Flávio lavou mais de um milhão das rachadinhas em loja de chocolate

Irregularidades na distribuição de verba parlamentar foram investigadas pelo MP-RJ e pelo MPF
O laboratório do Ministério Público do Rio de Janeiro descobriu que o chefe de gabinete do vereador Carlos Bolsonaro, Jorge Luiz Fernandes, recebeu 2 milhões em créditos repassados de contas de outros servidores nomeados no gabinete. Há também investigações sobre possíveis contratações de funcionários fantasmas. (O Globo)
Essas práticas, conhecidas como “rachadinha”, também são investigadas em relação a outros membros da família Bolsonaro, como o ex-presidente Jair Bolsonaro e o senador Flávio Bolsonaro.
Relatórios ainda apontam movimentações atípicas na conta de um ex-assessor do senador Flávio Bolsonaro, indicando o esquema de “rachadinha”.

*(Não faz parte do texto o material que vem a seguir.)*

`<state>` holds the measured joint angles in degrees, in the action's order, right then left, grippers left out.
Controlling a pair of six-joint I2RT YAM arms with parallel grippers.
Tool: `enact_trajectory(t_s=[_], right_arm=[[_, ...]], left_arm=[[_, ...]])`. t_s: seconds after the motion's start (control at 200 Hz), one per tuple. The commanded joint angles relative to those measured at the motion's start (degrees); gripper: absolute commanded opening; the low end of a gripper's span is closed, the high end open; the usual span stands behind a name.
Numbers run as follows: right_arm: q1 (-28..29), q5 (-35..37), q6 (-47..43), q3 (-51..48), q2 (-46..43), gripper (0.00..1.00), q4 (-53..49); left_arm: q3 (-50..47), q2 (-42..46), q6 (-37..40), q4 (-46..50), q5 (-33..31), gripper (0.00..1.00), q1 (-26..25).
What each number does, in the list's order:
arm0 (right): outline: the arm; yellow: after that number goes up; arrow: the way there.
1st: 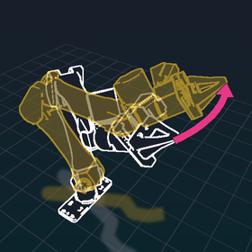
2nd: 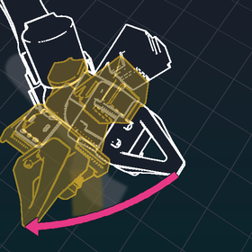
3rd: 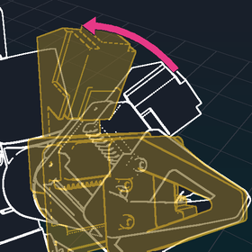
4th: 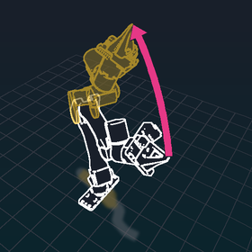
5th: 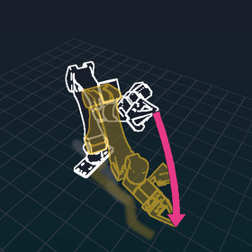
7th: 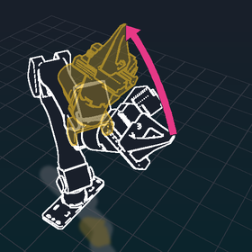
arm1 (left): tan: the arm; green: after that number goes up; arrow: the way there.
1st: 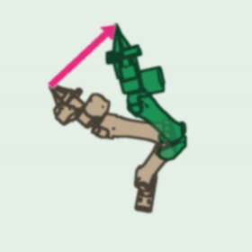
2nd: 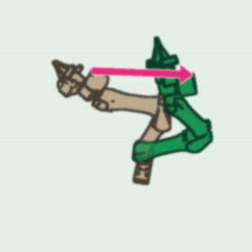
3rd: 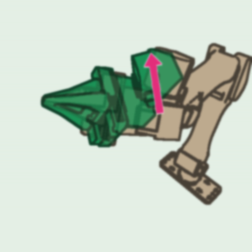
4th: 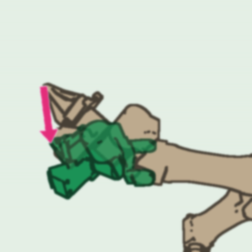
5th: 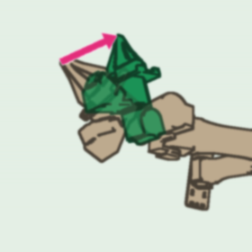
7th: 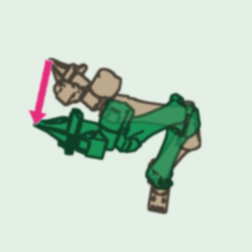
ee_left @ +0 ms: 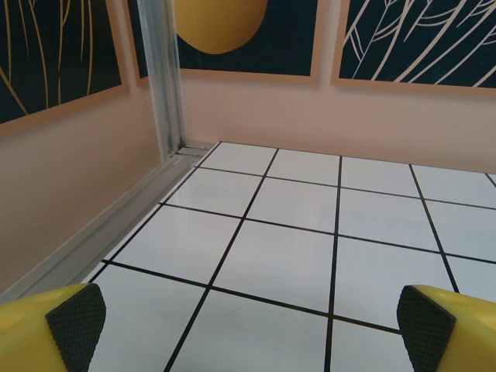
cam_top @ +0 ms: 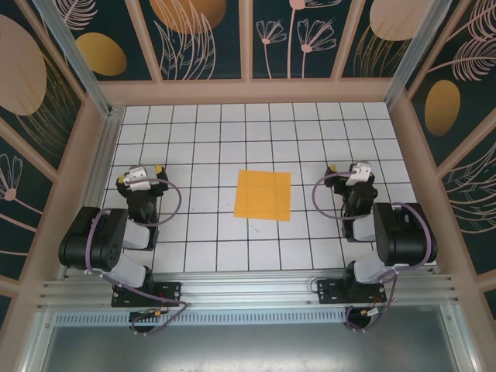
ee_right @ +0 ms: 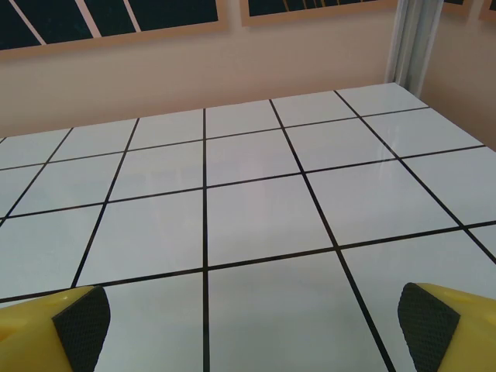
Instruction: Fold a paper plane with a square sheet of paper (pick it up from the middle)
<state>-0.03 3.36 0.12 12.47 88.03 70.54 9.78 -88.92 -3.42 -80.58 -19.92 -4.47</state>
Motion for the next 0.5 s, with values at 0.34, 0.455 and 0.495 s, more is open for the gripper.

Jair Bolsonaro também enfrenta acusações de improbidade administrativa por manter uma funcionária fantasma em seu gabinete quando era deputado federal.
O DRAMA DE FLÁVIO
Um relatório do Conselho de Controle de Atividades Financeiras (Coaf) revelou que houve uma movimentação atípica de R$ 1,2 milhão na conta de Fabrício Queiroz, ex-assessor do então deputado estadual Flávio Bolsonaro.

Segundo promotores, esse dinheiro foi lavado através de investimentos em uma loja de chocolates em um shopping no Rio. Um total de 13 funcionários participaram do esquema conhecido como “rachadinha” no gabinete de Flávio Bolsonaro, coordenado por Queiroz, que foi preso em 2020 durante as investigações. Foram identificados 383 depósitos na conta do ex-assessor.
Outra forma de lavagem de dinheiro envolvia a compra de imóveis com dinheiro vivo, que era sacado diretamente no caixa por Queiroz. Parte desses recursos também foi utilizado para pagar despesas pessoais do parlamentar, como a mensalidade escolar da sua filha.